Antarctica is a place that can teach you about what you are really capable of, if you are open to learning from it. Right at the outset, we were told by our expedition team to disregard any set schedule—we were at the mercy of The White Continent. It would tell us where we needed to go, and when. With no internet and no itinerary, I welcomed the complete and total disconnect from the mainland and found myself able to stay more present and in the moment than on any other trip prior. I was there to surrender myself to Antarctica.

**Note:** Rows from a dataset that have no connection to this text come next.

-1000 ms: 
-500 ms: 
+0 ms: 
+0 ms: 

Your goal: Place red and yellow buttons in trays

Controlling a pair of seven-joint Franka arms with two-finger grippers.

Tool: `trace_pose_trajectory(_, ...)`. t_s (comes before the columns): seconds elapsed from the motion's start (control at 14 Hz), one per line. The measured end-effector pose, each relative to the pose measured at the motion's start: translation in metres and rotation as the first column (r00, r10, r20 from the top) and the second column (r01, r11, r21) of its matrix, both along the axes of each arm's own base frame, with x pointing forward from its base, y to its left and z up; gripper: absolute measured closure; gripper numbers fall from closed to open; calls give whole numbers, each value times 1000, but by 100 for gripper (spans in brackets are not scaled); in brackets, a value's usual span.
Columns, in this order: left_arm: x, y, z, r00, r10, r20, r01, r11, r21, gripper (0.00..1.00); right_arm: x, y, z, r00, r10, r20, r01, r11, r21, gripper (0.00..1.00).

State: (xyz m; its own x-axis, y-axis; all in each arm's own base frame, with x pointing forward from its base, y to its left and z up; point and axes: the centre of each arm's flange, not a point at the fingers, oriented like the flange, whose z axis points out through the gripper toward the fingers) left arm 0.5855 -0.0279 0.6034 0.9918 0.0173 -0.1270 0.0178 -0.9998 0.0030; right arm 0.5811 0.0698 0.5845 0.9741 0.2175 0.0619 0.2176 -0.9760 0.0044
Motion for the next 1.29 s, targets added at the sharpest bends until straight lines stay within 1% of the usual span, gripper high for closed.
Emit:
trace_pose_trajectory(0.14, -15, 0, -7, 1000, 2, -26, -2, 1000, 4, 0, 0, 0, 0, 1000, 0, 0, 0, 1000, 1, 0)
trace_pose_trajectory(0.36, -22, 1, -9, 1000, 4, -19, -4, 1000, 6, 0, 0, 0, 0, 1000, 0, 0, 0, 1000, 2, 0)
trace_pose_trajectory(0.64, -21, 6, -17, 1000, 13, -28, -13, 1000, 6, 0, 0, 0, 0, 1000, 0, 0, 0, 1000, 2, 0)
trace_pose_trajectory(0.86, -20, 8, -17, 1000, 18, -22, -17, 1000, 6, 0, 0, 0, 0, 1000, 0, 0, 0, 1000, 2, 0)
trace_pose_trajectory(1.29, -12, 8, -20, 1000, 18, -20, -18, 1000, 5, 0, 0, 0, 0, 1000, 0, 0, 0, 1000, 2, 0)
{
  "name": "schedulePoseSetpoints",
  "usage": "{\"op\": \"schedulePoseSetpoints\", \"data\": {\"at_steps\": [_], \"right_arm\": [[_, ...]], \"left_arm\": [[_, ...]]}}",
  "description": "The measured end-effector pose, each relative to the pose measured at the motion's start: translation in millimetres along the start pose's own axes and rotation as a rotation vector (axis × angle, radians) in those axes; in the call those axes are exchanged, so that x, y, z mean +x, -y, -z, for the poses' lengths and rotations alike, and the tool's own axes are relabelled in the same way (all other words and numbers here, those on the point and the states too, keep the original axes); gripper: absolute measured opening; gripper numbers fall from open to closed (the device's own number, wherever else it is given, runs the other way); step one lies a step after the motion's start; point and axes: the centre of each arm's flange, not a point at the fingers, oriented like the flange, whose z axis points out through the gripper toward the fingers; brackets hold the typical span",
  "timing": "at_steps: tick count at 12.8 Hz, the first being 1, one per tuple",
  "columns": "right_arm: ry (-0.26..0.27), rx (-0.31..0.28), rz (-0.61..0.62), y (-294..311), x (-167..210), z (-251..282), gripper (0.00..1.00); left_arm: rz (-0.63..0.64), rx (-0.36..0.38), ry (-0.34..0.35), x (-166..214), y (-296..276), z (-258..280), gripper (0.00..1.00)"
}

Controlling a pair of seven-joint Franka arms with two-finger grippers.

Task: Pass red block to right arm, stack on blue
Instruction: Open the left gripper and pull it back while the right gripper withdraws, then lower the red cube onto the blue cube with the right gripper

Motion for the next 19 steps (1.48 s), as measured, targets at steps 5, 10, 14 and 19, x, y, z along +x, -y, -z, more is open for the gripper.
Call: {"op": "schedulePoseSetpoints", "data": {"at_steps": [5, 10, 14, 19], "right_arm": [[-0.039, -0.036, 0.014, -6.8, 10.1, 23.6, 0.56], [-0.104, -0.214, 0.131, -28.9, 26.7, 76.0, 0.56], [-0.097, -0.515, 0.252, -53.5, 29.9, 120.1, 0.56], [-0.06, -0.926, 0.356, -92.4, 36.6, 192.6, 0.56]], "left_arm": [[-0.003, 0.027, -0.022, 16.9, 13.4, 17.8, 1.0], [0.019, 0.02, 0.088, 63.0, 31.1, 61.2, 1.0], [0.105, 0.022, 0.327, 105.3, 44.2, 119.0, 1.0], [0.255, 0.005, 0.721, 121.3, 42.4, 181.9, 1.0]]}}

Back at the Santiago airport, my Dad had handed me his copy of “Endurance: Shackleton’s Incredible Voyage” and said, “Here—read this. What these explorers did is beyond impressive.” My father’s wanderlust mirrors a lifetime of reading history books, awakening his insatiable need to see the places described on each page. He then passed that wanderlust on to me at a young age through annual summer road trips throughout the American West, inevitably transforming me into a world traveler in my own right. It was fitting, then, that our shared travel bucket list overlapped with the ultimate destination of all: Antarctica. This would be his seventh continent, my fifth, with 35 years between us, one tiny ship cabin for two weeks. We were new age explorers bound for the bottom of the earth.
Once we got our sea legs, we socialized with the 130 other well-traveled passengers from 18 different countries. There was a communal feeling of hunger for the unknown that permeated ship life.